The UVSSA (KIAA1530) protein is a component of transcription-coupled repair which, together with the CSA(ERCC8) and CSB(ERCC6) proteins cooperates to relieve transcription-blocking DNA damage. Mutations in CSA and CSB are found in Cockayne syndrome (CS), which is a human recessively inherited photosensitive, neurocutaneous, aging disorder. Mutations in UVSSA, in contrast, are found in the rare mild photosensitive syndrome (UVs) that lacks the noncutaneous complications of CSA or CSB patients. In this study we deployed CRISPR to disrupt exon I of the UVSSA gene in the human embryonic kidney cell line HEK293. Elimination of the UVSSA protein was confirmed by Western blotting and the knockout cells displayed the predicted sensitivity to transcription blocking lesions caused by illudin, cisplatin, and ultraviolet light, just as in CS cell lines.

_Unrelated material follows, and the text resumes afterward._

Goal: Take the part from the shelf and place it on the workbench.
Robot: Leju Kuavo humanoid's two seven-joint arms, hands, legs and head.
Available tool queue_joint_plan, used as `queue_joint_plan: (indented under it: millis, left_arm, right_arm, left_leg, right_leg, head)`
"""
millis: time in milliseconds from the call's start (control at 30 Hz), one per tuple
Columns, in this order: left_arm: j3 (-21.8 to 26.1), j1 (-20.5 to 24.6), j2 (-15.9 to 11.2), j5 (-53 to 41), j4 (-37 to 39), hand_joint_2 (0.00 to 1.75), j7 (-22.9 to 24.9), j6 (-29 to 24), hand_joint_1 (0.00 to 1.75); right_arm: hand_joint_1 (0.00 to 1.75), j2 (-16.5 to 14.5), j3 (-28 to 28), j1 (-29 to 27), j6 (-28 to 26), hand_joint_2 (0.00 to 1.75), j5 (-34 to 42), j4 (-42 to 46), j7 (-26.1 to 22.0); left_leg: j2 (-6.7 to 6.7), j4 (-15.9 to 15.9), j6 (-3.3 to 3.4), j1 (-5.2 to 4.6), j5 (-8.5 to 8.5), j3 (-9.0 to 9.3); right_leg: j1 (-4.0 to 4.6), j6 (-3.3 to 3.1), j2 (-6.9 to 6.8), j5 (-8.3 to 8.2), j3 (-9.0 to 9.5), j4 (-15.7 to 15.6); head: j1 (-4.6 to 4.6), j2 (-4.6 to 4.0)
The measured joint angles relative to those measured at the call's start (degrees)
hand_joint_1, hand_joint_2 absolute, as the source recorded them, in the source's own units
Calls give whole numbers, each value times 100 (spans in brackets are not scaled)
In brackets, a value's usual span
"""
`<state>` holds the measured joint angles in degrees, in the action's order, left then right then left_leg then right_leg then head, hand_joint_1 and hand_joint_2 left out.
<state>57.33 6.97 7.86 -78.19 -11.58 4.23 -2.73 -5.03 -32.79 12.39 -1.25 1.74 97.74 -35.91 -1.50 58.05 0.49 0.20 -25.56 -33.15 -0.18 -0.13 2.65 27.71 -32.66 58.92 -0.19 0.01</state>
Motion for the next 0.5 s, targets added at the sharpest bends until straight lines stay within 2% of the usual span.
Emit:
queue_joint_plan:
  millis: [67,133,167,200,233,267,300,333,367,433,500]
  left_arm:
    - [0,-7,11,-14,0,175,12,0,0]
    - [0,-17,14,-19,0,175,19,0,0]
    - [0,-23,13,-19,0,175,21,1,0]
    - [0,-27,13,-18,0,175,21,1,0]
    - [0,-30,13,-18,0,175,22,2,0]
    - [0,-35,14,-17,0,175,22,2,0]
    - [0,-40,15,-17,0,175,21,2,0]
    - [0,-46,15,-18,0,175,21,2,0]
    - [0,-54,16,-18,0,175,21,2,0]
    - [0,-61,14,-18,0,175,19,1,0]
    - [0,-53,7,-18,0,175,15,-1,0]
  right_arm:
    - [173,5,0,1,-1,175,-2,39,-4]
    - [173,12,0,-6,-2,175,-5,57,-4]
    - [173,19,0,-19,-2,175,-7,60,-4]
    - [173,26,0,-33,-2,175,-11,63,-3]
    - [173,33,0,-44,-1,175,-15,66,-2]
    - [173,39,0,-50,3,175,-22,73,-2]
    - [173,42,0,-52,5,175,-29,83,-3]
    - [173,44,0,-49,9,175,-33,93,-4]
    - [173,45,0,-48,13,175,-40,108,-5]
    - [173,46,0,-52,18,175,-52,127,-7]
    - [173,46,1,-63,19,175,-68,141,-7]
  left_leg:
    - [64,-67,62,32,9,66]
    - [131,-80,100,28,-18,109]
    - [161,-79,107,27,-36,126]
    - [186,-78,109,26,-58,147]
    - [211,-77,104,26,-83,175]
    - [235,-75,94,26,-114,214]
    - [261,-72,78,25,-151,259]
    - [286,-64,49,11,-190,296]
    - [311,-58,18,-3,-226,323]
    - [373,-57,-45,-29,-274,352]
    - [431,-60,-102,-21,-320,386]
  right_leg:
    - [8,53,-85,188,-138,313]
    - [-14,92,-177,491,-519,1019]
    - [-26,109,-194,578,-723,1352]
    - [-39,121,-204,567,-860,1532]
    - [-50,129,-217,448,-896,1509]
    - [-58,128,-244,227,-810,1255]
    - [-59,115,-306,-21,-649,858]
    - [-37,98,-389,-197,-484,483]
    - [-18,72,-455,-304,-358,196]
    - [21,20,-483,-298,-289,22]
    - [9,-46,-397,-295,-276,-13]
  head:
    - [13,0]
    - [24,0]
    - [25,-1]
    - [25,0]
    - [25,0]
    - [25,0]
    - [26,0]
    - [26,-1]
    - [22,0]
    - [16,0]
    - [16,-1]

Transcription arrest in a UVSSA knockout cell line resulted in ATM-dependent phosphorylation of H2Ax and delayed DNA synthesis, relieved by an inhibitor of ATM. Loss of UVSSA protein did not, however, increase sensitivity to oxidative damage or to inhibitors of poly (ADP)ribose polymerase, unlike reported in CSB cells. We discuss this in terms of the likely commutative interplay of factors in CS. We anticipate that this knockout cell line will advance understanding of this and related DNA diseases.